3

I have encountered a strange behaviour of Git: I have a repository that contains a number of untracked files and folders specified in the .gitignore file.

The exact steps that I made:

  1. Stashed 4 files: git stash
  2. Checked out my very first commit from months ago: git checkout <hash of first commit>
  3. Looked around without changing anything
  4. Went back to my working branch doing git checkout <my working branch>
  5. Applied the stash: git stash apply

Then I noticed that some (not all) of my untracked files and folders have gone away. How can that be?

Additional info:

  • The stashed files have nothing to do with the disappeared files, I noted the stash actions just for completeness

  • I did not perform one of the commands git stash --include-untracked or git stash save -u, as @Ashish Mathew guessed

  • It seems that only files and foldes have disappeared that were not yet in the .gitignore at the first commit, but have been later added to it

Benni
  • 1,023
  • 11
  • 15

1 Answers1

11

The stashed files have nothing to do with the disappeared files ...

Indeed.

It seems that only files and foldes have disappeared that were not yet in the .gitignore at the first commit, but have been later added to it

This, plus one more thing, is (almost certainly) the source of the problem. Fortunately, you should be able to get those files back—or at least some version of those files. Unfortunately, you'll have to spell them all out and fuss with Git a bunch, and you may get the wrong version. See the example session at the bottom.

First, note that only untracked files are ignored

A file that is not untracked (that is tracked) is never ignored, even if a .gitignore file says to ignore it. Only untracked files are ignored: files are either tracked, untracked-but-not-ignored, or untracked-and-ignored.

But wait: what, precisely, is an untracked file?

An untracked file is a file that is not in the index

This definition is one of the few in Git that is simple and clear. Or, rather, it would be if it were clear what the index is. Unfortunately, the index is very hard to see.

The best one line description I have for the index is this: *The index is where you build your next commit to make.*

This index, also called the staging area and the cache, keeps track of—i.e., indexes—your work-tree. Your work-tree is where you do your work: it has your files in their normal, non-Git format.

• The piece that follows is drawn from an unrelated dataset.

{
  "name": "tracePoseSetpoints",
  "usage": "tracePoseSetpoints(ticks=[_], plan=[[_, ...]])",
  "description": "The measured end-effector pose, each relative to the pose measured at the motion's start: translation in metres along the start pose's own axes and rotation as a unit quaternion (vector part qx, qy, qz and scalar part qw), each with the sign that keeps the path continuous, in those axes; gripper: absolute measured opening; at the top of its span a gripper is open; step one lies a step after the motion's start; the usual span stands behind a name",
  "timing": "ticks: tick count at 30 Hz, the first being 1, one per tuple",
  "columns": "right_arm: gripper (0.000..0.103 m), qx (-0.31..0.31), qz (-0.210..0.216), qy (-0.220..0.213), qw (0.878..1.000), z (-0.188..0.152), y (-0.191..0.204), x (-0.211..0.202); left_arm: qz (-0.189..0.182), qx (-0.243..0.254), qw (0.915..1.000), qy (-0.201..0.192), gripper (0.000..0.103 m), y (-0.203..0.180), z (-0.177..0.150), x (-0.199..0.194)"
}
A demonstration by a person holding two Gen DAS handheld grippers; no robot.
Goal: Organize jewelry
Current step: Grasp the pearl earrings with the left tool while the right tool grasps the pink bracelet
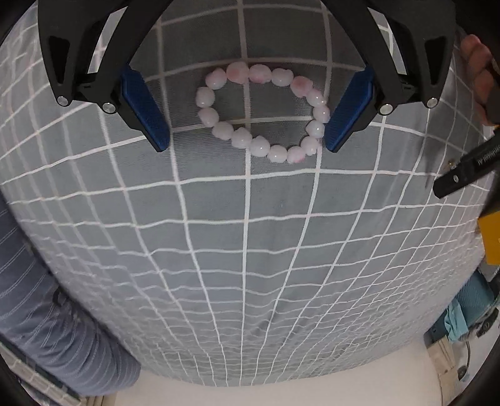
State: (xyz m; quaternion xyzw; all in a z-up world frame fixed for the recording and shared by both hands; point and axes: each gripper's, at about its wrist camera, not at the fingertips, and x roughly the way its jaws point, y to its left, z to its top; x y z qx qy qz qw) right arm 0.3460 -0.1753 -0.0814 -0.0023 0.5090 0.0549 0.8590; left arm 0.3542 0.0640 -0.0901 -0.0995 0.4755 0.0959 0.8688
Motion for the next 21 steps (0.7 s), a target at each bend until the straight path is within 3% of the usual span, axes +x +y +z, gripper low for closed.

Files stored permanently and read-only in commits, inside the Git repository, have a special, compressed, Git-only format. The index "sits in between" these two places: it has all your commit-able files, from your work-tree, all set to be committed. But the files in the index are changeable (unlike those inside commits) even though they're already converted to the special Git format.

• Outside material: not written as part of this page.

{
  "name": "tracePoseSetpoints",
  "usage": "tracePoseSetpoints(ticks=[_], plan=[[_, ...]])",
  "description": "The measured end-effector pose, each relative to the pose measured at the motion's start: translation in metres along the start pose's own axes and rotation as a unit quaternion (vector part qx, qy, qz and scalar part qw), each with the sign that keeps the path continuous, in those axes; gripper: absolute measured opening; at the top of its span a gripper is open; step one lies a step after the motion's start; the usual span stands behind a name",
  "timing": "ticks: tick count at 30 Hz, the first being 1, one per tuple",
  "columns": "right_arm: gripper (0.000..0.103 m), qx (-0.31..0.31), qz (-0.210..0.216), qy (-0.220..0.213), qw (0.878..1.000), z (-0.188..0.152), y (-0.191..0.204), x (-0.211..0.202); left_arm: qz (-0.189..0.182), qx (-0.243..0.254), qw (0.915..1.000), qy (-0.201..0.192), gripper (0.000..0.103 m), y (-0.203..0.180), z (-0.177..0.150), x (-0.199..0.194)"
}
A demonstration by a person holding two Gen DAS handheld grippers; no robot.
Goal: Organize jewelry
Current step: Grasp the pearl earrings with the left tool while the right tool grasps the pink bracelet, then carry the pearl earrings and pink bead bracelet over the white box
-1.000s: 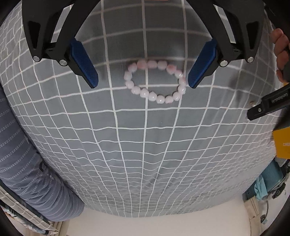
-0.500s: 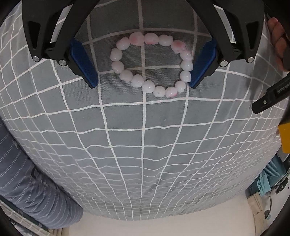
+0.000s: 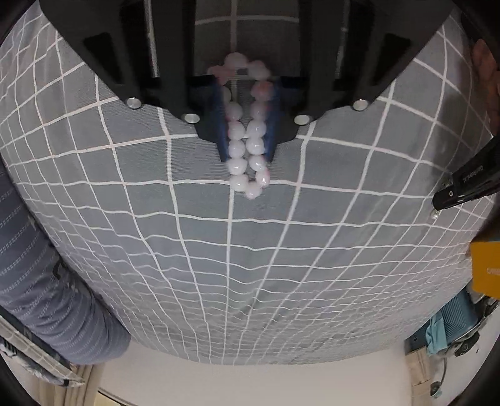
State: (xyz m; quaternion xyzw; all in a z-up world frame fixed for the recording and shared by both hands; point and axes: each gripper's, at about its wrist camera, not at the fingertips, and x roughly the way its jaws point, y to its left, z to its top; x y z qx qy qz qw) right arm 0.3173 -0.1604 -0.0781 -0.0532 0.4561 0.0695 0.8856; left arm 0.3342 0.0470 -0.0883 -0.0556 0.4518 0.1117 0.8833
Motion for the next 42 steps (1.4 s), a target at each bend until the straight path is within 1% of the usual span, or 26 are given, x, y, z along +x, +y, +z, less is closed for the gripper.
tracePoseSetpoints(ticks=[3, 8, 11, 14, 20, 24, 31, 33, 35, 36, 42], plan=[[0.019, 0.009, 0.006, -0.005, 1.0, -0.001, -0.003, -0.003, -0.005, -0.002, 1.0, -0.006, 0.011, 0.001, -0.001, -0.006], [0.019, 0.019, 0.009, -0.01, 1.0, 0.001, -0.006, -0.006, -0.012, -0.01, 0.9999, -0.006, 0.011, 0.005, -0.003, -0.01], [0.019, 0.021, 0.01, -0.021, 1.0, 0.002, -0.008, -0.011, -0.023, -0.014, 0.9996, -0.01, 0.011, 0.008, -0.002, -0.017], [0.019, 0.023, 0.021, -0.028, 0.999, 0.003, -0.008, -0.016, -0.029, -0.014, 0.9994, -0.014, 0.011, 0.007, -0.002, -0.023], [0.019, 0.025, 0.024, -0.06, 0.998, 0.005, -0.009, -0.031, -0.04, -0.011, 0.9989, -0.021, 0.011, 0.004, -0.003, -0.035], [0.019, 0.026, 0.019, -0.082, 0.996, 0.007, -0.01, -0.04, -0.041, -0.008, 0.9985, -0.035, 0.011, 0.005, -0.002, -0.048], [0.019, 0.034, 0.022, -0.104, 0.994, 0.008, -0.014, -0.054, -0.043, -0.01, 0.9976, -0.053, 0.011, 0.007, 0.002, -0.069], [0.019, 0.034, 0.023, -0.106, 0.993, 0.009, -0.014, -0.056, -0.046, -0.011, 0.9972, -0.058, 0.011, 0.007, 0.004, -0.075], [0.019, 0.034, 0.024, -0.103, 0.994, 0.009, -0.015, -0.055, -0.063, -0.013, 0.9963, -0.056, 0.011, 0.006, 0.005, -0.079], [0.019, 0.035, 0.025, -0.1, 0.994, 0.009, -0.016, -0.055, -0.066, -0.013, 0.9963, -0.055, 0.011, 0.005, 0.006, -0.081], [0.019, 0.038, 0.03, -0.092, 0.995, 0.012, -0.019, -0.054, -0.06, -0.011, 0.9965, -0.058, 0.011, 0.003, 0.009, -0.096]])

This means that it's very rare for your index to actually be empty. Most of the time, it just matches your current commit. That's because you just checked out that commit, which put those files into both your index (in Git-only form, ready for the next commit) and your work-tree (in regular ordinary file form, ready for use or editing).

If you modify a file F and run git add F, the git add replaces the copy of the file that was (in Git format) in the index before. The index wasn't empty—it had F in it, along with everything else—it just matched the current commit, so most Git commands don't mention F until you've changed F in the work-tree.

So, let's consider:

Checked out my very first commit from months ago: git checkout <hash of first commit>

This tells Git: fill the index and work-tree from that very first commit. Let's suppose we have not actually run this command yet, and just consider: what will this do? What's in that commit?

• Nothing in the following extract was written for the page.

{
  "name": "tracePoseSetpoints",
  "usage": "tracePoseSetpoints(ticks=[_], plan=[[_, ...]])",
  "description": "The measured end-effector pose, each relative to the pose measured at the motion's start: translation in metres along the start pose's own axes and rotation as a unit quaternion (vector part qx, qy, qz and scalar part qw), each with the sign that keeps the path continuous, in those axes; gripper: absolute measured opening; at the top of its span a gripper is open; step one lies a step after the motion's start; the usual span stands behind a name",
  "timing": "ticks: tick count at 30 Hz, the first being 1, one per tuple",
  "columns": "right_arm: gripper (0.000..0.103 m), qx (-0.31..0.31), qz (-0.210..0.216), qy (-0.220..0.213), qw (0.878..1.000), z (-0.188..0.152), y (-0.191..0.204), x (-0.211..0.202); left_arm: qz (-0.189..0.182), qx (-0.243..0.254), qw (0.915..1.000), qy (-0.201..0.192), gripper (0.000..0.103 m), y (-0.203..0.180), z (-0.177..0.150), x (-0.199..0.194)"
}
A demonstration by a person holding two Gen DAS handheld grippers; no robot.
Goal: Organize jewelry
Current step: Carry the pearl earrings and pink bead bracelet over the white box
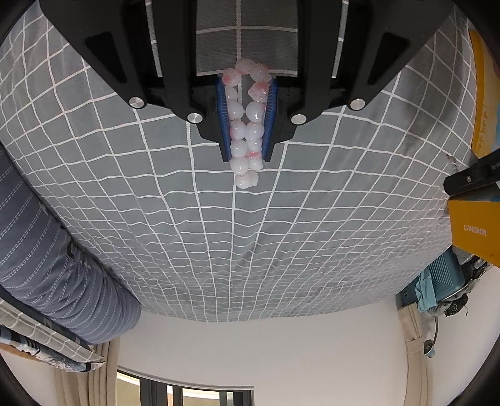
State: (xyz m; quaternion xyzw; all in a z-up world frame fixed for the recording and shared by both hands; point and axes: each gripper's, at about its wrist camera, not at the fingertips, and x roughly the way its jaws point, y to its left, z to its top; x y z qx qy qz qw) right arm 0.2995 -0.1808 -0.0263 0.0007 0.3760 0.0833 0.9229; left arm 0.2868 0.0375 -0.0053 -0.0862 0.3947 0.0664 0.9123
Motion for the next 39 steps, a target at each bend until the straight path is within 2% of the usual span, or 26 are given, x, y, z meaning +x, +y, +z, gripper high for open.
tracePoseSetpoints(ticks=[13, 20, 30, 39], plan=[[0.019, 0.002, 0.008, 0.01, 1.0, 0.015, 0.005, -0.023, 0.007, 0.007, 0.9998, 0.017, 0.011, 0.004, -0.015, -0.022], [0.019, 0.003, 0.006, 0.021, 1.0, 0.018, 0.016, -0.04, 0.017, 0.008, 0.9997, 0.017, 0.011, 0.016, -0.023, -0.045], [0.019, 0.005, 0.027, 0.033, 0.999, 0.02, 0.043, -0.065, 0.041, 0.002, 0.9991, -0.002, 0.011, 0.04, -0.026, -0.088], [0.019, -0.011, 0.047, 0.022, 0.999, 0.031, 0.075, -0.093, 0.05, -0.018, 0.9982, -0.027, 0.011, 0.074, -0.025, -0.136]])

Well, that commit has whatever was in the index when you made it—whatever you had used git add to copy into the index. That includes, say, file abc.txt, which you decided later had to be untracked.

To be untracked, you had to remove abc.txt from the index at some point, probably with:

git rm --cached abc.txt

(which leaves the work-tree copy in place, while removing the index copy). After the git rm --cached, you did a git commit. From the time you ran git rm --cached, until now, the file was not in the index. It was in the work-tree. So it was untracked.

Checking out any commit fills in the index from that commit

Now that you have told Git to check out your very first commit, though ... well, that very first commit has abc.txt in it. Git needs to copy the committed version of abc.txt into the index and into the work-tree.

At this point, if there already is an abc.txt in the work-tree, Git will check whether you are going to clobber it with a different abc.txt. Mostly, Git will refuse to do so, telling you to move it out of the way first. But if the abc.txt in the work-tree matches the one in the commit, well, then it's safe to fill in the index with the abc.txt from the commit. It matches the one in the work-tree, after all.

So at this point, Git extracts all the files from that commit, into the index and into the work-tree. (There are some complicated, but attempted-to-be-safe, exceptions to this general idea: see Checkout another branch when there are uncommitted changes on the current branch.) And, whoa hey, now abc.txt is in the index. Now it's tracked!

So now you look around and at your old commit, and decide to:

git checkout <my working branch>

and now Git has to switch the index and work-tree contents from the first commit, which has abc.txt in it, to the tip commit of <my working branch>. That commit doesn't have abc.txt in it. Git will remove the file from the index ... and remove it from the work-tree too, because it's tracked.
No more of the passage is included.